- Art Nugent in 1960.
- Born: Arthur William Nugent 1891 Wallingford, Connecticut, U.S.
- Died: March 25, 1975 (aged 83–84) Orange, New Jersey, U.S.
- Area(s): Cartoonist
- Pseudonym(s): A. W. Nugent
- Notable works: Uncle Art's Funland
- Spouse(s): Ann

= Art Nugent =

American cartoonist

Arthur William Nugent (/ˈnuːdʒɪnt/; 1891 - March 25, 1975), better known as Art Nugent, was an American cartoonist notable for his long-running syndicated puzzle feature, Funland (aka Uncle Art's Funland), which he drew for four decades. He sometimes used the signature A. W. Nugent.

== Biography ==
=== Early life ===
Born in Wallingford, Connecticut, he began his career as an acrobat. From 1911 to 1918, he was the National AAU Tumbling Champion. In 1916, he made the Olympic team, but the event was canceled.

He joined the U.S. Navy during World War I and began doing artwork while in the service.

Nugent was friends with illusionist Harry Houdini, and the pair would play cards regularly.

===Puzzlers and Uncle Art's Funland===
Returning after World War I, Nugent worked as the New York Worlds puzzle cartoonist for eight years.
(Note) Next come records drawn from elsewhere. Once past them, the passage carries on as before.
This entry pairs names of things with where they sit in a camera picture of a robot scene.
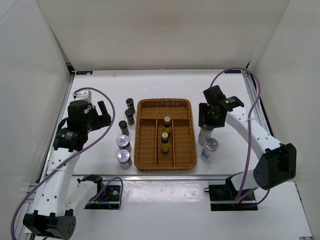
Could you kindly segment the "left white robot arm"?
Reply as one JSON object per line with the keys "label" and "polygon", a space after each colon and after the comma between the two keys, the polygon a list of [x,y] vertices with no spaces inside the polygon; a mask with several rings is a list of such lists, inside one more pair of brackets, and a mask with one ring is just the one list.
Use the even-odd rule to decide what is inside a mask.
{"label": "left white robot arm", "polygon": [[33,190],[40,195],[32,213],[23,218],[23,225],[35,236],[68,240],[76,226],[76,209],[82,208],[92,198],[100,200],[105,194],[102,178],[96,176],[91,185],[85,184],[71,196],[67,196],[75,166],[86,146],[88,135],[102,128],[109,129],[114,118],[109,115],[105,103],[95,106],[89,97],[69,103],[67,117],[58,125],[50,157],[51,168],[39,183],[43,190]]}

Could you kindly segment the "jar white red lid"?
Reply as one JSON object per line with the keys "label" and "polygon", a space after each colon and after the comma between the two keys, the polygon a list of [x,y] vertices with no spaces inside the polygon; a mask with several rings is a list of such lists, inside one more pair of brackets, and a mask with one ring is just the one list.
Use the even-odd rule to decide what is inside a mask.
{"label": "jar white red lid", "polygon": [[116,139],[116,144],[120,150],[127,150],[129,153],[132,150],[130,139],[127,135],[119,135]]}
{"label": "jar white red lid", "polygon": [[130,168],[132,166],[132,159],[129,151],[121,149],[116,155],[116,159],[123,169]]}

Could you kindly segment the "white can silver lid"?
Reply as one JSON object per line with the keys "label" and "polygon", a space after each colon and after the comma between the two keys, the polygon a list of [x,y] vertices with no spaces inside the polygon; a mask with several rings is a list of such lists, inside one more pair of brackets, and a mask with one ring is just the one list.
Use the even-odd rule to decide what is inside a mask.
{"label": "white can silver lid", "polygon": [[212,136],[213,131],[214,127],[212,126],[202,126],[198,135],[198,143],[203,146],[206,143],[207,138]]}

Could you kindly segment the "white can blue label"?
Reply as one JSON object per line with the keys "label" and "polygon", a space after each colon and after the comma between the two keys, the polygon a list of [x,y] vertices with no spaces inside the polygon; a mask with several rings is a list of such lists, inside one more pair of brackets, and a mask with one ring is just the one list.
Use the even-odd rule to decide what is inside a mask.
{"label": "white can blue label", "polygon": [[201,151],[200,158],[204,162],[212,162],[218,148],[219,142],[215,138],[207,138]]}

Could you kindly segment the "dark spice jar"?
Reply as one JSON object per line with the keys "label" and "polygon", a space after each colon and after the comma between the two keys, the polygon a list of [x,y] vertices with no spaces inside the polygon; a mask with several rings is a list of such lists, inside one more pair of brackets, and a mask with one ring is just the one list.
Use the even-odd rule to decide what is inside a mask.
{"label": "dark spice jar", "polygon": [[130,135],[130,131],[128,129],[128,125],[127,125],[127,122],[125,120],[119,121],[118,126],[120,128],[120,131],[121,131],[122,135],[126,135],[126,136]]}
{"label": "dark spice jar", "polygon": [[126,102],[127,108],[131,110],[133,114],[135,114],[136,110],[135,110],[134,100],[132,98],[127,98],[125,102]]}
{"label": "dark spice jar", "polygon": [[135,124],[133,111],[131,109],[127,109],[124,113],[127,119],[127,124],[129,126],[133,126]]}

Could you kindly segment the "yellow bottle beige cap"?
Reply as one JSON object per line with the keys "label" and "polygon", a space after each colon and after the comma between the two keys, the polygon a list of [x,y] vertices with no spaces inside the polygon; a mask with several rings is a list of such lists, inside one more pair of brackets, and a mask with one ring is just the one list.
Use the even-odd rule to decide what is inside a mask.
{"label": "yellow bottle beige cap", "polygon": [[168,134],[166,132],[163,132],[161,134],[161,152],[162,153],[168,153],[170,151],[170,137],[168,137]]}
{"label": "yellow bottle beige cap", "polygon": [[163,133],[167,133],[168,137],[171,136],[171,133],[172,133],[172,121],[171,121],[171,118],[169,116],[166,116],[164,118],[162,132]]}

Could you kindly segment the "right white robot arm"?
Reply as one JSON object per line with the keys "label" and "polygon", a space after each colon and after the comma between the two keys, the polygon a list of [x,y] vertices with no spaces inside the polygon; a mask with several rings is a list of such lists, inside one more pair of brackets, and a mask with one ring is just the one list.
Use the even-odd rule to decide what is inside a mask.
{"label": "right white robot arm", "polygon": [[233,127],[247,142],[258,162],[254,169],[245,167],[241,173],[229,176],[224,193],[240,202],[249,192],[261,188],[268,191],[296,177],[297,150],[293,144],[283,144],[271,136],[256,120],[249,117],[244,103],[236,96],[226,97],[218,85],[203,92],[205,103],[199,104],[198,125],[202,128]]}
For the World, Nugent created a feature called Puzzlers in 1927, which was syndicated until c. 1931 by the World's Press Publishing Co.

Puzzlers featured the same games, riddles, connect-the-dots art, crossword puzzles and anagrams that characterized Uncle Art's Funland (alternately known as Uncle Nugent's Funland), launched in 1933. This feature introduced his autobiographical character, Uncle Nugent (aka Uncle Art).
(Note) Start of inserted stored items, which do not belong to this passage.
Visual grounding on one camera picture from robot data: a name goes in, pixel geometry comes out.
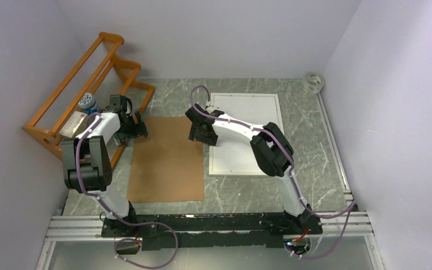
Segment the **brown frame backing board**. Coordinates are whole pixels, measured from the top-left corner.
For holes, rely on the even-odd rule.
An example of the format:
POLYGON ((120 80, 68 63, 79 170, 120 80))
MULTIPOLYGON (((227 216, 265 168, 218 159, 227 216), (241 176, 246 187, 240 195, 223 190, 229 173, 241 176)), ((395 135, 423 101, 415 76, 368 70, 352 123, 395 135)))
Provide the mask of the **brown frame backing board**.
POLYGON ((188 139, 185 116, 145 119, 147 137, 134 140, 127 199, 132 203, 202 201, 203 145, 188 139))

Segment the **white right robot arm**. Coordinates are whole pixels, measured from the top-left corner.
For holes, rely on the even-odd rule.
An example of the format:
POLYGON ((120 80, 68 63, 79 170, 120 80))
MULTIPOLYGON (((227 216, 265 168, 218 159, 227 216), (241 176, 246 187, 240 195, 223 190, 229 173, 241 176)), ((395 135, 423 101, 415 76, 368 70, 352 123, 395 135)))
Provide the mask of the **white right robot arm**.
POLYGON ((185 116, 191 122, 188 139, 215 146, 226 137, 250 146, 259 169, 277 180, 283 199, 287 227, 301 233, 308 227, 311 207, 303 197, 294 175, 294 150, 277 124, 251 124, 230 117, 220 110, 211 113, 198 104, 190 107, 185 116))

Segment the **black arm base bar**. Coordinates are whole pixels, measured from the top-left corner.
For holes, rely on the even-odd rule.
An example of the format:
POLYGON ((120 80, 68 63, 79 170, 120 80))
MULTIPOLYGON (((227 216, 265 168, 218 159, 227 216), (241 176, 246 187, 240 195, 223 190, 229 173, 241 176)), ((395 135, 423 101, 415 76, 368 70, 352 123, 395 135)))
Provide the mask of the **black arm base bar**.
POLYGON ((280 248, 291 237, 322 234, 319 218, 311 216, 303 226, 285 212, 225 214, 136 215, 136 226, 103 220, 103 238, 136 238, 144 251, 166 248, 265 246, 280 248))

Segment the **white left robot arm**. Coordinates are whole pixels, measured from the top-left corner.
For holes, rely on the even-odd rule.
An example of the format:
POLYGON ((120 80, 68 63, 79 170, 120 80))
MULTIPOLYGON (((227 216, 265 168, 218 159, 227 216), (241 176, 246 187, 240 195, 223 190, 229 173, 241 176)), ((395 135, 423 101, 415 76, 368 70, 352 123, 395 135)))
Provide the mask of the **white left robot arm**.
POLYGON ((106 218, 116 222, 124 236, 137 232, 138 220, 132 204, 112 186, 113 166, 107 144, 114 140, 119 146, 149 135, 139 112, 133 112, 128 97, 110 96, 109 104, 86 117, 85 129, 61 143, 65 186, 91 197, 104 209, 106 218))

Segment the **blue white round tin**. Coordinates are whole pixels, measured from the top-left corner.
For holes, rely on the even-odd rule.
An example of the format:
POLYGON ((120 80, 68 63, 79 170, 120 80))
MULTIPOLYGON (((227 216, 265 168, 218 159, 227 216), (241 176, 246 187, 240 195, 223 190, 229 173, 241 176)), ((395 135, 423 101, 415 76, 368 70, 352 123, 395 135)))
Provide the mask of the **blue white round tin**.
POLYGON ((80 108, 82 113, 85 113, 87 115, 98 112, 98 110, 100 109, 96 98, 91 93, 85 93, 83 95, 83 97, 78 103, 78 107, 80 108))

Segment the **white red small box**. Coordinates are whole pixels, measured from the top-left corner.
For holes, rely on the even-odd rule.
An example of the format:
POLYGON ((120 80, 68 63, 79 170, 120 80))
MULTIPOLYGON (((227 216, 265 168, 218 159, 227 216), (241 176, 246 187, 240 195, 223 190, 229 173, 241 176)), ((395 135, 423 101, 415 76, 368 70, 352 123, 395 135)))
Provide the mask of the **white red small box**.
POLYGON ((65 138, 74 138, 85 131, 87 118, 88 114, 74 111, 60 129, 59 134, 65 138))

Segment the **orange wooden rack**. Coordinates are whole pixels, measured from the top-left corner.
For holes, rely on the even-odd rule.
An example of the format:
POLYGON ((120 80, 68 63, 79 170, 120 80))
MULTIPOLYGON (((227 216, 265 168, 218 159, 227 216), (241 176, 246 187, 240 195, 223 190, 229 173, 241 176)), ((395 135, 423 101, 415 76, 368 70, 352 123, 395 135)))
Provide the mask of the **orange wooden rack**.
POLYGON ((117 54, 124 44, 121 35, 101 32, 75 66, 64 77, 43 105, 22 126, 23 130, 58 159, 62 158, 60 131, 71 115, 81 110, 78 103, 86 93, 92 95, 100 108, 109 103, 111 95, 124 95, 128 90, 146 91, 133 110, 144 112, 155 92, 155 86, 137 80, 141 65, 117 54))

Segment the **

From 1934 to around 1955, Nugent created a variety of single-page puzzle and game features — essentially the same concept as Uncle Art's Funland — for many Golden Age comics:
- Famous Funnies #1–162 (Eastern Color Printing, 1934–1948) — as Funland and occasionally Funland Everybody's Playmate
- Popular Comics #1–35 (Dell Comics, 1936–1938) — as Nugent's Originals or Real Magic
- The Comics (Dell Comics, 1938) — as Comics Puzzles or A Page for Little Artists
- The Funnies #1-27 (Dell Comics, 1936–1938) — as Home Magic or Everybody's Playmate
- All-American Comics #1–24 (All-American Publications, 1939–1941) — as Real Magic to Mystify Your Friends or Nugent's Original Puzzles, Games, Tricks & Comics
- Champ Comics (Harvey Comics, 1940–1943) — as Champ Puzzlers
- Victory Puzzles ran in All-American Comics, Sensation Comics, and Wonder Woman (1943–1944)
- Detective Puzzles ran in All-Flash, All-American Comics, and Detective Comics (1943–1945)
- Sparkling Stars #13–33 (Holyoke Publishing, 1946–1948) — as Puzzle Page
- Felix the Cat (Toby Press, 1953–1955) — as Play Fun or Puzzle Page

Beginning in 1950, Uncle Nugent's Funland was regularly syndicated. Originally with the Bell-McClure Syndicate, it became part of United Feature Syndicate in 1972. Nugent's son Art Nugent, Jr. took over Uncle Art's Funland in the early 1970s with occasional contributions by the elder Nugent until 1974.

Uncle Art's Funland ended in 1991 but was revived circa 2009 by United Media. It is now produced by N.A. Nugent (hypothesized by some to be "Not A Nugent"). and distributed by Andrews McMeel Syndication under the United Features brand.

=== Comic books ===

In the 1940s, Nugent created talking animal stories for Popular Comics and other comic books, including "Pint-Size Pete" for The Big All-American Comics (1944).

From 1945 to 1947, Nugent operated the A.W. Nugent Publishing Company, which only published two titles, both of which featured his signature puzzle pages:
- Cavalier Comics (2 issues, 1945)
- Circus of Fun Comics (3 issues, 1945–1947)

=== Later life ===
Living in Newark, New Jersey, Nugent was a member of the Society of Illustrators.

The senior Nugent was 84 when he died at St. Mary's Hospital in Orange, New Jersey in 1975.

== Art Nugent, Jr. ==
Arthur William Nugent, Jr. (February 6, 1926 - November 23, 1997) studied at Syracuse University and the Newark School of Art. Beginning as his father's assistant, Art Nugent, Jr. was partnering with his father as early as 1953.

The junior Nugent was 71 when he died in 1997.

==Books==
Funland: Super-packed with Puzzles, Jokes, Amazing Facts and Lots more Exciting Fun!, by Art Nugent and Leo White, is a 132-page paperback collection published by Playmore in 1982.